If any series of Bonds is accepted for purchase pursuant to the Offers, all Bonds of that series that are validly tendered will be accepted for purchase. No series of Bonds will be subject to proration pursuant to the Offers.
For purposes of determining whether the Maximum Purchase Condition is satisfied, Xcel Energy will assume that all Bonds tendered pursuant to the Guaranteed Delivery Procedures will be duly delivered at or prior to the Guaranteed Delivery Date and Xcel Energy will not subsequently adjust the acceptance of the Bonds in accordance with the Acceptance Priority Levels if any such Bonds are not so delivered. Xcel Energy reserves the right, subject to applicable law, to waive the Maximum Purchase Condition with respect to any Offer.

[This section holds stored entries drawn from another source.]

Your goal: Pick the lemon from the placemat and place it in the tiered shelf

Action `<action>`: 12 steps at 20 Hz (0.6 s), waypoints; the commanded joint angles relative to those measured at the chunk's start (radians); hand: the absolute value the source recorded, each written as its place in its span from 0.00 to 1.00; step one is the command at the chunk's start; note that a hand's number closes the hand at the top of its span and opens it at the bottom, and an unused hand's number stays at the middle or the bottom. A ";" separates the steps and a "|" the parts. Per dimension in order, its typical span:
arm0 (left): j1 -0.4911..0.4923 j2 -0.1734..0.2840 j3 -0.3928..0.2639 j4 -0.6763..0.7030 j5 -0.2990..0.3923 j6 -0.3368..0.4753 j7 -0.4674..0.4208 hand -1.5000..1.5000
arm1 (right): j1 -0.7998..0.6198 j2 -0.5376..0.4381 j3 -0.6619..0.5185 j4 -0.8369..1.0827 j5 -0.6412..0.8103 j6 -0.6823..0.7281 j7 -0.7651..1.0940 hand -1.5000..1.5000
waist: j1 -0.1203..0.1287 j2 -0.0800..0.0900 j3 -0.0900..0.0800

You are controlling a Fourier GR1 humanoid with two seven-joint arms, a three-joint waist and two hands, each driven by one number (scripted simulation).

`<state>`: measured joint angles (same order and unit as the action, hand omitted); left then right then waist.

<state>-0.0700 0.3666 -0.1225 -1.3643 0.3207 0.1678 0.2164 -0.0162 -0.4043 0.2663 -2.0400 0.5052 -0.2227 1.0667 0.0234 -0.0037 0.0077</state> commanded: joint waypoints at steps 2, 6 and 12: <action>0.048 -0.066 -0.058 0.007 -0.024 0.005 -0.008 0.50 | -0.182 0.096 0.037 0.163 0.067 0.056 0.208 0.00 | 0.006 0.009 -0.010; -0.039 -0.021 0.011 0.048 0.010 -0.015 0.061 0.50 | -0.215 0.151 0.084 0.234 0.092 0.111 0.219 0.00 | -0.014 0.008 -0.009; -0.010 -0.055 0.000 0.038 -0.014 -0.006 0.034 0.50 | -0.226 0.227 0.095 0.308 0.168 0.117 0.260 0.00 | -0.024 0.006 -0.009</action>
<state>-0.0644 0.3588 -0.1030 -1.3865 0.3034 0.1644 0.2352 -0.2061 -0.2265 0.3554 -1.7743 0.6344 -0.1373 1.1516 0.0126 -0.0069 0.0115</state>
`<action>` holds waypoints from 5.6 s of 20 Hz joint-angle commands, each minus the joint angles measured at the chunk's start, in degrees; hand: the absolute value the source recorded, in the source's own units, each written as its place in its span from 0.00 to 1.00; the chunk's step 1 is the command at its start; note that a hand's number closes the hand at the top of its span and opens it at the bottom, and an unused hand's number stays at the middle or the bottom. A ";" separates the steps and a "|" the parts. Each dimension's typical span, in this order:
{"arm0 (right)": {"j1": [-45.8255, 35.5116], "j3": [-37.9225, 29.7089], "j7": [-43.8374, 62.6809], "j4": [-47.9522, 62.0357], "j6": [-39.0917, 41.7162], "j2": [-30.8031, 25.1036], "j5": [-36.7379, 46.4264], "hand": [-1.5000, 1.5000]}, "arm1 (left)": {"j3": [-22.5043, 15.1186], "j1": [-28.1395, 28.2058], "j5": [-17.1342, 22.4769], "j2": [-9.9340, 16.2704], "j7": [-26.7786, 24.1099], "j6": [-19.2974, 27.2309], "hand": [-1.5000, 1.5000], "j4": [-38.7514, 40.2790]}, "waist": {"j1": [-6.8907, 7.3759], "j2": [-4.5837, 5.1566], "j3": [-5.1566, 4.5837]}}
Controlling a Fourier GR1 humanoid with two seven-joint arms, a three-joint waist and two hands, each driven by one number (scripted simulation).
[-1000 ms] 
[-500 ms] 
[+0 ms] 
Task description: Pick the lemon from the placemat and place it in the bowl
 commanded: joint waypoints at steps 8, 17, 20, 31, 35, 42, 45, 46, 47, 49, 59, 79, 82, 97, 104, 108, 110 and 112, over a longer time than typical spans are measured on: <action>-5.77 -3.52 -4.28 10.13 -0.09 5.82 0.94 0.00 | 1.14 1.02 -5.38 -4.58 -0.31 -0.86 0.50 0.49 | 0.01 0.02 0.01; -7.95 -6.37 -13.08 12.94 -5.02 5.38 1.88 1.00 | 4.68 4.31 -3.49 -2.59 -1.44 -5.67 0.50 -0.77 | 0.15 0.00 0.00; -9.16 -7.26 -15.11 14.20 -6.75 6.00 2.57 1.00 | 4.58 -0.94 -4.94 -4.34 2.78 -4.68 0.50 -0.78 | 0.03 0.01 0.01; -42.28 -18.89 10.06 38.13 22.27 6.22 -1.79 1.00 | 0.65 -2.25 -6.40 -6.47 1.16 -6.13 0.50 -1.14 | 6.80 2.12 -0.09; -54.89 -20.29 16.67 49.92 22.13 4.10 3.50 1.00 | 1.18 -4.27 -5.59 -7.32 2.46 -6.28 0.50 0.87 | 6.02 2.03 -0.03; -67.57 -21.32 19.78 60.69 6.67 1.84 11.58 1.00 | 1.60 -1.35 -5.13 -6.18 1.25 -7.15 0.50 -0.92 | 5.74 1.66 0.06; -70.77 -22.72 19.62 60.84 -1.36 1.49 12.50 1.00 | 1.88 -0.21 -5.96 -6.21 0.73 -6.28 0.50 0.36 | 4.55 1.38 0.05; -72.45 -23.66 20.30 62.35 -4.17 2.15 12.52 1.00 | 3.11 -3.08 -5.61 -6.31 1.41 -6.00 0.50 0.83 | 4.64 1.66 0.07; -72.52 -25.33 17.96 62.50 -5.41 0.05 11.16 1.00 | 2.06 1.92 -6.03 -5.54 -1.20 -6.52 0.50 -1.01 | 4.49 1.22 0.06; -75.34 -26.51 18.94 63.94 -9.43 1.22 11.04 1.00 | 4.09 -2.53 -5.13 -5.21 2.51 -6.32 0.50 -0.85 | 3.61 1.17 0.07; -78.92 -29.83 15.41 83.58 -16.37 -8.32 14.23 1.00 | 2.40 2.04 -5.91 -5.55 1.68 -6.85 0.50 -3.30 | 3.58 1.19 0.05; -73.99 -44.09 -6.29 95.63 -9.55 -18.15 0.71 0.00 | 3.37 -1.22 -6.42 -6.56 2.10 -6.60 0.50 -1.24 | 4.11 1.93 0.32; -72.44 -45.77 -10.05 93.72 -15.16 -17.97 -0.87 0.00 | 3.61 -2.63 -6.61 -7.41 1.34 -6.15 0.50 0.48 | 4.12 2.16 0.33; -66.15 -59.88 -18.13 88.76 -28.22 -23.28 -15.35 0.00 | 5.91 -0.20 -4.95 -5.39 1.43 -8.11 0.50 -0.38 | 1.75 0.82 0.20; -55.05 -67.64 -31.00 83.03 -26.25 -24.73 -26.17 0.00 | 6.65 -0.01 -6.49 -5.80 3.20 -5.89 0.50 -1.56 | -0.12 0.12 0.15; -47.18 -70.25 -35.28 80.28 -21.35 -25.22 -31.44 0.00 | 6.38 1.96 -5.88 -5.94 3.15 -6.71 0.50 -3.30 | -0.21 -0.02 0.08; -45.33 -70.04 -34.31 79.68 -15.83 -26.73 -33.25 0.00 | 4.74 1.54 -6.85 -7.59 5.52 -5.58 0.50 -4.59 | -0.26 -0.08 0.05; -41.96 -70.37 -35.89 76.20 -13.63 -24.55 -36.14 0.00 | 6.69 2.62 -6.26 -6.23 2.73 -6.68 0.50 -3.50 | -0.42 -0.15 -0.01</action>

The Offers are subject to the satisfaction of these conditions and certain other conditions. Xcel Energy reserves the right, subject to applicable law, to waive any and all conditions to any Offer. If any of the conditions is not satisfied, Xcel Energy is not obligated to accept for payment, purchase or pay for, and may delay the acceptance for payment of, any tendered Bonds, in each event subject to applicable laws, and may terminate or alter any or all of the Offers. The Offers are not conditioned on the tender of any aggregate minimum principal amount of Bonds of any series (subject to minimum denomination requirements as set forth in the Offer to Purchase), and none of the Offers is conditioned on the consummation of any of the other Offers.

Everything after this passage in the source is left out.